Nigel Garrard, VP Investment Strategy, from Butterfield explains how the investment market saw a strong finish in 2021.
The stop-start nature of the recovery from the pandemic was the main factor influencing investment markets in 2021.
Ongoing uncertainty around the Covid-19 virus caused many challenges for the global economy during the last year: early worries about vaccine manufacturing capacity gave way to springtime optimism, before the emergence of the Delta variant hindered the return to normality.
An impressive vaccine rollout throughout the summer months raised spirits and economic forecasts, before rising cases in Europe and the emergence of Omicron complicated matters again in the fourth quarter. However, some investment classes have defied the unsettled backdrop to global markets.
Global equity markets rallied in 2021 thanks to robust corporate earnings growth exceeding expectations. This is down to a combination of the arrival of COVID-19 vaccines, strong economic stimuli and low interest rates.
US stocks led the way in strong performance and the overall stock market volatility remained subdued, which is healthy for investors. Retail inflows into equities were incredibly strong throughout 2021 and, crucially, rotated between different sectors or themes. For example, as the economy reopened retail stocks performed well as investors anticipated a return to the high street for consumers. But as variants emerged investors instead looked towards technology stocks once again as more and more people stayed home.
Emphasising the strong performance across equities, in Sterling terms the MSCI All Countries World index returned 19.63% for the full year, its third year of double-digit gains. Bonds struggled however, with the Bloomberg Sterling Aggregate 1-10 Year Index delivering an overall 2.6% drop across 2021. Nevertheless, bonds remain a valuable means of diversifying investment portfolios.
Bonds have remained a source of stability, demonstrating the wisdom of having a diversity of investments in any portfolio. Spreading investment across a range of assets smooths investment returns and reduces the impact of any one particular asset class on a fund. This is an approach Butterfield takes to some of its own investment funds, and one that our clients realise the benefits of.
Across 2021, the Butterfield Multi-Asset Fund – GBP Balanced class B shares saw their investment increase in value by 8.04%, net of all fees and charges. The fund is managed by our local investment team.

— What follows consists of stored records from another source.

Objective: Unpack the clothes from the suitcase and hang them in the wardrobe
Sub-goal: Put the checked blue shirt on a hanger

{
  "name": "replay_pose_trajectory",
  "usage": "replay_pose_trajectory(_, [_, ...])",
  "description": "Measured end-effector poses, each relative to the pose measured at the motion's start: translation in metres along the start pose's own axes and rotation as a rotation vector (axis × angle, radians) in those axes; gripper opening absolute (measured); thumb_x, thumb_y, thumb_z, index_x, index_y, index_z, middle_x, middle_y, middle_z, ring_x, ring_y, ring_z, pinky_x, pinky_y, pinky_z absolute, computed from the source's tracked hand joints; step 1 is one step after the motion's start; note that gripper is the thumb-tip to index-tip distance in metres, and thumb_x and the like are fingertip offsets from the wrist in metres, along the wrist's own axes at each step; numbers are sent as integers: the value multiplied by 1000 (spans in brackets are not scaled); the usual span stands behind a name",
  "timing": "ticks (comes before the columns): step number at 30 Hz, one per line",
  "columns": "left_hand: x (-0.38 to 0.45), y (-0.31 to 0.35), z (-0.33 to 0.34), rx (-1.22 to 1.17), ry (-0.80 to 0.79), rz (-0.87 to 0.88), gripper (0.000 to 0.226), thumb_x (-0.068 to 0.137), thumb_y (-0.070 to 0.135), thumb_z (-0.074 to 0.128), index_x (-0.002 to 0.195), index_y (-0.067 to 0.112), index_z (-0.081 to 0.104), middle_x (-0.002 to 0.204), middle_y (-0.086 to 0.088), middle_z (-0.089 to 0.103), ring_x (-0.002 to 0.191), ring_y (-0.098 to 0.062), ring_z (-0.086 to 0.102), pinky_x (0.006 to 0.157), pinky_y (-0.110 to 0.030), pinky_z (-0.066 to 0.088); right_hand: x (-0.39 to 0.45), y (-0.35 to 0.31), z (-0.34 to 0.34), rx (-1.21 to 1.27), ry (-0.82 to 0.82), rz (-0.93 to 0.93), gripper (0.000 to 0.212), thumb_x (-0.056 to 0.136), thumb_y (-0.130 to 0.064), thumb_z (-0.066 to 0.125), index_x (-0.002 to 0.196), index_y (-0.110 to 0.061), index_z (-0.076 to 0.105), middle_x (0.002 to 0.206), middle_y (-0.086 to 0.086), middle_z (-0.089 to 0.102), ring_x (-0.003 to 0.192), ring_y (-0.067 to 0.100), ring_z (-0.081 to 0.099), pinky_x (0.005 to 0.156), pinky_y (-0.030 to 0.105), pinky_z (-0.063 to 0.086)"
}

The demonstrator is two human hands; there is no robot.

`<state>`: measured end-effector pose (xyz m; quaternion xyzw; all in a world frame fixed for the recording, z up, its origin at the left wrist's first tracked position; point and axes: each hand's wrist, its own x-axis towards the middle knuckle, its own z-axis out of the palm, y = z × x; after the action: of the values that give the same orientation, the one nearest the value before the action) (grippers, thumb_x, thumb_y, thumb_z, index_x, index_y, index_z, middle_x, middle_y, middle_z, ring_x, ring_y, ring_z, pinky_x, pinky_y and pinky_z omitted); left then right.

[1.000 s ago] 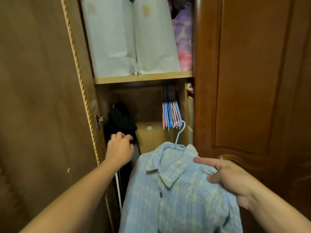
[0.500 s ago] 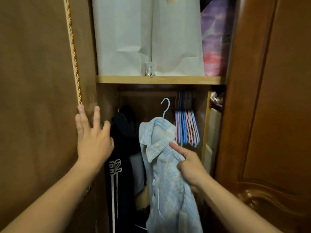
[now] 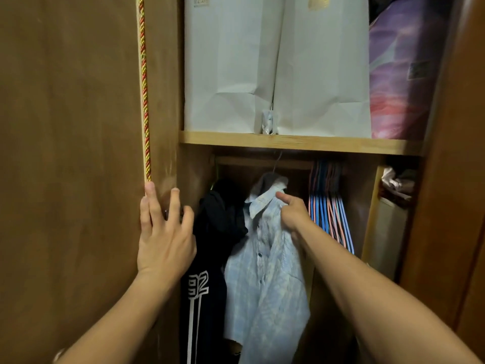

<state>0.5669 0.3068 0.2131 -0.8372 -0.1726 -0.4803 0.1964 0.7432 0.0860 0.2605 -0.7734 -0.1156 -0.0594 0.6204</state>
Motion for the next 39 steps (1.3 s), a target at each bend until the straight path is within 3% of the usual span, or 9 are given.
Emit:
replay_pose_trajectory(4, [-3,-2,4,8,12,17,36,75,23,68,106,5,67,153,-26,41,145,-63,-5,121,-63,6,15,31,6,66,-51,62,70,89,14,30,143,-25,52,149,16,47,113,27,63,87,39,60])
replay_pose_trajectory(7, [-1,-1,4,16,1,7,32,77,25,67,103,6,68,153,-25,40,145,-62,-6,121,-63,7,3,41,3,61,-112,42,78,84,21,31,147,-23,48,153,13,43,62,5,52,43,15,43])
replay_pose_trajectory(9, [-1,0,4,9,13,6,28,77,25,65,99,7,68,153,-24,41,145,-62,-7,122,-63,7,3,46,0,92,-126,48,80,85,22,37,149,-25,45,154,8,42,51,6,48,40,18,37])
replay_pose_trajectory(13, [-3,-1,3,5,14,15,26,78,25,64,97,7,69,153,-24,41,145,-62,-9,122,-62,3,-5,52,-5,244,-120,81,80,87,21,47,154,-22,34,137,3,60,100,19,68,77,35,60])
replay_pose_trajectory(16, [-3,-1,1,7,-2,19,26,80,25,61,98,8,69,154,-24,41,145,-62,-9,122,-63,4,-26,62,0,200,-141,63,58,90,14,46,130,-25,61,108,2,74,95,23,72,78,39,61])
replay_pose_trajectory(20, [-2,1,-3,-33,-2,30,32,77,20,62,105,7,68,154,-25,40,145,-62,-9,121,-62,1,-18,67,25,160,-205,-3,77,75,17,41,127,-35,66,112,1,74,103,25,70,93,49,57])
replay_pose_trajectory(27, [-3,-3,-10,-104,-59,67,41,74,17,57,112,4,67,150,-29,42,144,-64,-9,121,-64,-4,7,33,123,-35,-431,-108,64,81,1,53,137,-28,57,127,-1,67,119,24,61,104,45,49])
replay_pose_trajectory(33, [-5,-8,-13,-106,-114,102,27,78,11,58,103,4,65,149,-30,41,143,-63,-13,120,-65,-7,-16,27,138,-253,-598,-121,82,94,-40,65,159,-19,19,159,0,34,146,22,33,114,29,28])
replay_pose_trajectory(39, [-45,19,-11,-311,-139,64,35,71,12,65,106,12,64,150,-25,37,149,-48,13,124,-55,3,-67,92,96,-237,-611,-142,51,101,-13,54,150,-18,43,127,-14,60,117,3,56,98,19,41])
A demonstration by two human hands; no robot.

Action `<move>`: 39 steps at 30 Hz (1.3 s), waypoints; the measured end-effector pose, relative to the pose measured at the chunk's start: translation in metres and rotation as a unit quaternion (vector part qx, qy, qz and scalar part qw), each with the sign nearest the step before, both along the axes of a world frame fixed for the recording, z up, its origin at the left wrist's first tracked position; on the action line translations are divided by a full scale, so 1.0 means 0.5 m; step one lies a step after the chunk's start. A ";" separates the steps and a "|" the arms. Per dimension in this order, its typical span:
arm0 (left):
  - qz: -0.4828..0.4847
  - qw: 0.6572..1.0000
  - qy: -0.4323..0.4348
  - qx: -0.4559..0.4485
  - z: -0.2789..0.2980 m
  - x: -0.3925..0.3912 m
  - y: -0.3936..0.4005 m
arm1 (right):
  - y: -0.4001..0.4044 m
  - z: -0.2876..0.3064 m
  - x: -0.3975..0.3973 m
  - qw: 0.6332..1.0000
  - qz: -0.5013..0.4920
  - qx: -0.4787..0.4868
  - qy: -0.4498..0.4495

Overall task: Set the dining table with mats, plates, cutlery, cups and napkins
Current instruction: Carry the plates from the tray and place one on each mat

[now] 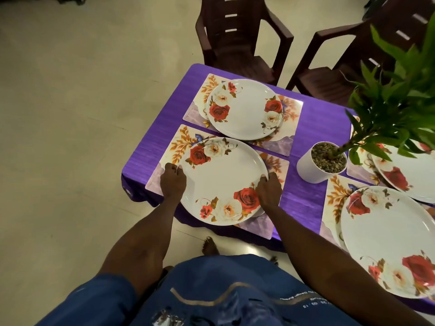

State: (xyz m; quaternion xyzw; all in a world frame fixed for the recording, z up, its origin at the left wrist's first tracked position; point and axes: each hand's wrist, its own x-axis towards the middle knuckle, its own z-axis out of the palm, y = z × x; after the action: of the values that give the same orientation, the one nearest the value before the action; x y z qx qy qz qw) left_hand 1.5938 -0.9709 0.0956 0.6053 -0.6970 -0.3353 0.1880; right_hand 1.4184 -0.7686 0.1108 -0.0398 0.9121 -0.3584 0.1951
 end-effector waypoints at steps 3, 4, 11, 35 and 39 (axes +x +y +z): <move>-0.001 1.000 -0.001 0.001 0.002 0.003 -0.004 | -0.002 0.003 0.003 1.000 0.004 0.004 -0.002; 0.000 1.000 0.000 0.002 0.002 0.003 -0.005 | -0.002 0.003 0.004 1.000 0.008 0.004 0.000; 0.007 1.000 0.008 0.003 0.005 0.005 0.003 | -0.003 -0.005 0.007 1.000 0.015 0.010 0.019; -0.005 1.000 0.024 0.009 0.007 -0.009 0.051 | 0.052 -0.020 -0.010 0.999 0.036 0.028 0.029; -0.007 0.999 0.034 0.004 0.003 -0.009 0.064 | 0.062 -0.024 -0.016 0.999 0.032 0.027 0.028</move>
State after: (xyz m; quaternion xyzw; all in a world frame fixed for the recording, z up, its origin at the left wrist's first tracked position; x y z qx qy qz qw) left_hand 1.5892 -0.9389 0.0971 0.5894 -0.6933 -0.3595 0.2066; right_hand 1.4106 -0.7374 0.0987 -0.0739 0.9246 -0.3262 0.1820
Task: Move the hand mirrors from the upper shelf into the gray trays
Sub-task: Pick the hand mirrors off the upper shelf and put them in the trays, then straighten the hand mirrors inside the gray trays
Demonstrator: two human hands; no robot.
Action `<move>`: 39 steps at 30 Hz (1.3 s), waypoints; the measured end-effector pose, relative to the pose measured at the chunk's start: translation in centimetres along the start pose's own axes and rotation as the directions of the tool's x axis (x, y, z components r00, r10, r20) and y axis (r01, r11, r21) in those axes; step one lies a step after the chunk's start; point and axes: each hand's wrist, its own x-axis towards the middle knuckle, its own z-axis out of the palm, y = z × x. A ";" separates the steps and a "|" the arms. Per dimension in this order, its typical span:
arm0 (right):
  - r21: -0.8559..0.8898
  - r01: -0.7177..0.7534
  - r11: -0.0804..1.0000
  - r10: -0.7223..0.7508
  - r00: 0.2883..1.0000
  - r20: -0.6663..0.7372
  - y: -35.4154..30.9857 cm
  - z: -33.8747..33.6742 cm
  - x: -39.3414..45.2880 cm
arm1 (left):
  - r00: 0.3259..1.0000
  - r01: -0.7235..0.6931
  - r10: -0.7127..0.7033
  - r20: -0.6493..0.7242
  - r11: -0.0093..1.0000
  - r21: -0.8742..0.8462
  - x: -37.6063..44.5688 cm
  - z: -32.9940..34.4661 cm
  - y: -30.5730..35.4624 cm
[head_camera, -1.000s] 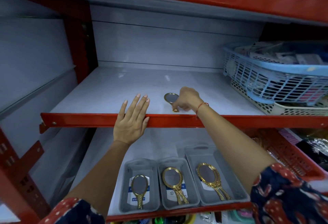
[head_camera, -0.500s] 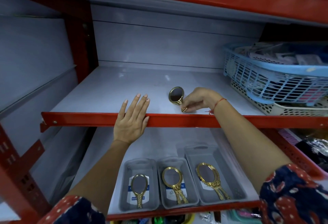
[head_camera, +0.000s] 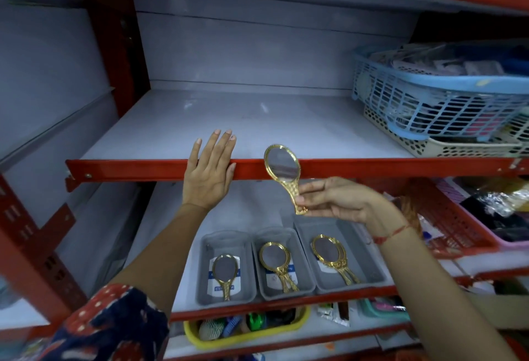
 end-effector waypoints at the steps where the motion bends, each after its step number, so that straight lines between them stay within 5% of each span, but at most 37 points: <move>1: 0.010 -0.029 1.000 0.029 1.000 0.008 1.3 0.4 0.1 | 1.000 0.016 -0.015 0.025 0.999 -0.035 -0.2 -0.4 0.2; 8: 0.030 -0.256 0.966 0.255 0.966 0.038 9.7 3.6 4.0 | 0.972 0.094 -0.015 0.236 0.940 -0.329 -7.4 -1.7 0.9; 12: 0.016 -0.341 0.940 0.341 0.938 -0.053 13.7 6.6 7.9 | 0.863 0.392 -0.123 0.490 0.775 -0.496 -12.6 -1.4 1.6; 14: 0.021 -0.362 0.932 0.361 0.925 -0.114 15.0 8.2 9.9 | 0.723 0.647 -0.243 0.646 0.564 -0.513 -14.4 -1.2 2.7; 16: -0.006 -0.376 0.926 0.370 0.913 -0.175 15.8 9.7 11.8 | 0.448 0.894 -0.300 0.842 0.167 -0.416 -15.3 -0.9 3.9; 18: -0.107 -0.393 0.913 0.353 0.894 -0.275 17.1 10.9 13.9 | 0.223 0.953 -0.213 0.951 -0.158 -0.259 -16.1 0.1 4.7; 20: -0.171 -0.392 0.904 0.308 0.875 -0.374 18.4 12.0 15.7 | 0.102 0.939 -0.131 0.986 -0.313 -0.139 -17.2 1.5 5.2; 24: -0.326 -0.435 0.839 0.252 0.843 -0.475 20.6 13.2 17.3 | -0.046 0.897 -0.103 0.994 -0.441 -0.005 -17.7 2.4 5.7; 29: -0.644 -0.419 0.640 0.192 0.899 -0.394 20.9 13.5 17.4 | -0.128 0.855 -0.089 0.988 -0.515 0.064 -18.0 2.0 6.0; 39: -0.738 -0.368 0.566 0.240 0.930 -0.279 20.8 12.9 17.6 | -0.281 0.874 -0.033 0.959 -0.421 0.242 -17.8 1.2 5.4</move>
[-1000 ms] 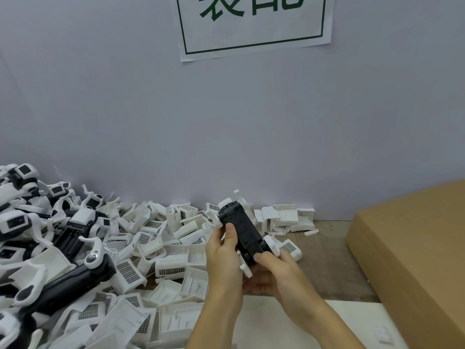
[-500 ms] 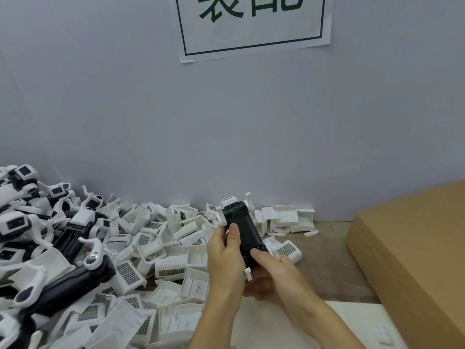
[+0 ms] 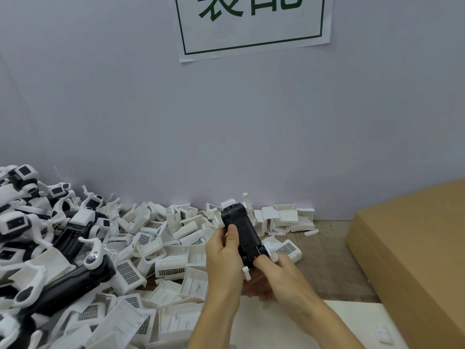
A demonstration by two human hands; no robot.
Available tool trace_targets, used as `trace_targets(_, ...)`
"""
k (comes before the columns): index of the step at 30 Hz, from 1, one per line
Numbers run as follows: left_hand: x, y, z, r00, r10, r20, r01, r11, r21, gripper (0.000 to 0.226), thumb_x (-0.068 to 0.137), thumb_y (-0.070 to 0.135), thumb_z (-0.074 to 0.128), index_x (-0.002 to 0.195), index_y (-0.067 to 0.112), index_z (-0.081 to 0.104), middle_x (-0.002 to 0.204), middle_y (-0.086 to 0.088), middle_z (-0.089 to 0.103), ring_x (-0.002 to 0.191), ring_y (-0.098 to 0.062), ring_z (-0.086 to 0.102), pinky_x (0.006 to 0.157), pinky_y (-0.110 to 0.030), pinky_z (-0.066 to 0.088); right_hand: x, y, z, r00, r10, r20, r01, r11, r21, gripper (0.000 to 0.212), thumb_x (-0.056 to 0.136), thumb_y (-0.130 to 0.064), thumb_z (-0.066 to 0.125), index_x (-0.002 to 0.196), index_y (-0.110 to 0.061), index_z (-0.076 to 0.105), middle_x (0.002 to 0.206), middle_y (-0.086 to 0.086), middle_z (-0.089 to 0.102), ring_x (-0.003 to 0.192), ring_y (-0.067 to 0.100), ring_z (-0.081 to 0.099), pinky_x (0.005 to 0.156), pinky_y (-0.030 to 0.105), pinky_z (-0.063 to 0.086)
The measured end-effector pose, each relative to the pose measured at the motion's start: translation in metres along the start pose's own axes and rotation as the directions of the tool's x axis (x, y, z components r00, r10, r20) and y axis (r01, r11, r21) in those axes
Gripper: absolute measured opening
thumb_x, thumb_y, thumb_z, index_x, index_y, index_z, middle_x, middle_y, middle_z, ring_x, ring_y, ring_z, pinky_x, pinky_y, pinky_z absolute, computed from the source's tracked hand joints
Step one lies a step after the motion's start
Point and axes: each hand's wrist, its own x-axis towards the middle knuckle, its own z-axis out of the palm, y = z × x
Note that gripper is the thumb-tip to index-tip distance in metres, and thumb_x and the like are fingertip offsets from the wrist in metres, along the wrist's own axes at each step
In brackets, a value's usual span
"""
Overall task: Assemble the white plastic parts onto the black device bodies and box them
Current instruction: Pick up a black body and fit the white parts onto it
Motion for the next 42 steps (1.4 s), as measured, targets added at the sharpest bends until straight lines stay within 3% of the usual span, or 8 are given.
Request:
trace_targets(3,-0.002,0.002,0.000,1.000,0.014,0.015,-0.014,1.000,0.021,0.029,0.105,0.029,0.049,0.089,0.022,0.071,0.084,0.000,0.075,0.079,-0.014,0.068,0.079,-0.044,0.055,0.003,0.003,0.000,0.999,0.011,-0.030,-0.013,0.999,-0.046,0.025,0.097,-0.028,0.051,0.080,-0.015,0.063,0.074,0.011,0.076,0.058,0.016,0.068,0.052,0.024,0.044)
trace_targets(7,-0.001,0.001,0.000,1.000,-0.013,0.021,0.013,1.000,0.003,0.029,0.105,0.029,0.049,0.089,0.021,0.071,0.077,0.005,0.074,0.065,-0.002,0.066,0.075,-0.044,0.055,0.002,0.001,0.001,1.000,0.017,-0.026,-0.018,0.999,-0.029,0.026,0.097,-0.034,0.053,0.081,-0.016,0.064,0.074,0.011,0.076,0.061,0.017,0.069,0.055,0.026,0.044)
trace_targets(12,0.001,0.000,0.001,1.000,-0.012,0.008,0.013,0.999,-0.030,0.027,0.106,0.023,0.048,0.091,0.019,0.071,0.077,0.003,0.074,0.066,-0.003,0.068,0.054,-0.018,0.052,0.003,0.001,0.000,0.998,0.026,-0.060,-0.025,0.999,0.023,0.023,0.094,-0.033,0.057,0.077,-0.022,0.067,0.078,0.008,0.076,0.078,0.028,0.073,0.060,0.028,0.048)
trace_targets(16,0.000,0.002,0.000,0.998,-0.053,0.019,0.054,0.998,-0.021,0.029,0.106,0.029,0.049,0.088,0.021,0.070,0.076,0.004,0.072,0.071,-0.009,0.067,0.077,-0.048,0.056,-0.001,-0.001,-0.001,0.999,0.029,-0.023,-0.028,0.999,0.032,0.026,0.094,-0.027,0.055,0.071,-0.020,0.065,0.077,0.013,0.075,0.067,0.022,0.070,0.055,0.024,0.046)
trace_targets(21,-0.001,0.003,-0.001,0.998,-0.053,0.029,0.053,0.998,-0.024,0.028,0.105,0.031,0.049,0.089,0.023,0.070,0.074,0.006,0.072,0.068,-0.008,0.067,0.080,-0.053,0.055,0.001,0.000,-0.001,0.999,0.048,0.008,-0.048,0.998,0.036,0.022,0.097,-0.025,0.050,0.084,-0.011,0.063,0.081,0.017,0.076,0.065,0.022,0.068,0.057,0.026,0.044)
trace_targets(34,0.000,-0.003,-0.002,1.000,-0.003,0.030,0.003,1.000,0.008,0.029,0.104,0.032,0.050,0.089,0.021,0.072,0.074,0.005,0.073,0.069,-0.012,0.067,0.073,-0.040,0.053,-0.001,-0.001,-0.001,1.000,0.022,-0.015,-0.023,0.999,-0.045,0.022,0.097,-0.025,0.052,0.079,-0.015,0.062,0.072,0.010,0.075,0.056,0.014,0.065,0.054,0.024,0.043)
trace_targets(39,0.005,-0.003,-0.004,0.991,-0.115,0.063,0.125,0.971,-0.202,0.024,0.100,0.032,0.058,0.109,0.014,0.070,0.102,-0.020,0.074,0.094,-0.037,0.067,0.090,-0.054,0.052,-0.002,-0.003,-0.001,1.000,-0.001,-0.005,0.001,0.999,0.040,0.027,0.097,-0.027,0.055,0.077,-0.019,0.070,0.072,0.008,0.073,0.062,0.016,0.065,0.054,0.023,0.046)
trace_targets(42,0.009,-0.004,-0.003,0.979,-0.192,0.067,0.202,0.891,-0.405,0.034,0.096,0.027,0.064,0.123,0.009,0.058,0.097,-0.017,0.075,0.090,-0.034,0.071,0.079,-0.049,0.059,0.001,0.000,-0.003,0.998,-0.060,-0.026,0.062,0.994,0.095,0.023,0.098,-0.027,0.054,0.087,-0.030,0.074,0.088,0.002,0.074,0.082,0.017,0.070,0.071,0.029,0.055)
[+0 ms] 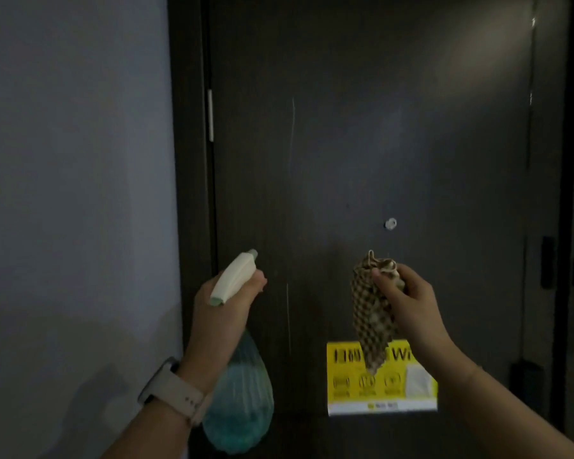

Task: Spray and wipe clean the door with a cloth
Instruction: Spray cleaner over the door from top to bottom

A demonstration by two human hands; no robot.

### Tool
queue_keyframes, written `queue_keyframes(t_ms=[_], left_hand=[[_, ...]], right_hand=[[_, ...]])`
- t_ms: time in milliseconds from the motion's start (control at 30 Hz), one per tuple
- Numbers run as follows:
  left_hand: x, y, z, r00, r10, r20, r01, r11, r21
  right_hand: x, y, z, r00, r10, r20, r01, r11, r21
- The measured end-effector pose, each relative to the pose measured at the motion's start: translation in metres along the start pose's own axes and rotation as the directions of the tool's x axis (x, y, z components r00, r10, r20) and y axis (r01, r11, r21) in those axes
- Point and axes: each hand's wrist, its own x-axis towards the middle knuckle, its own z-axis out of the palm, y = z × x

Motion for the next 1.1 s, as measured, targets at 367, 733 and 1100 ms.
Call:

Our Butterfield Multi-Asset Fund performed well across the year and highlights that our approach – to deliver a balance between capital preservation and long-term capital growth – is resulting in a trusted investment process. In August 2021, the Butterfield Multi-Asset Fund launched a new ‘C’ class, with lower investment charges, to offer an additional option for eligible investors.
As we move into 2022, January has seen increased market volatility and near-term falls across most major markets. However, we remain confident in the underlying fundamentals and look forward to seeing how this year progresses. In the meantime, the Multi-Asset Fund, with its diversification across asset class, geography and industry, has sheltered investors from much of the market volatility.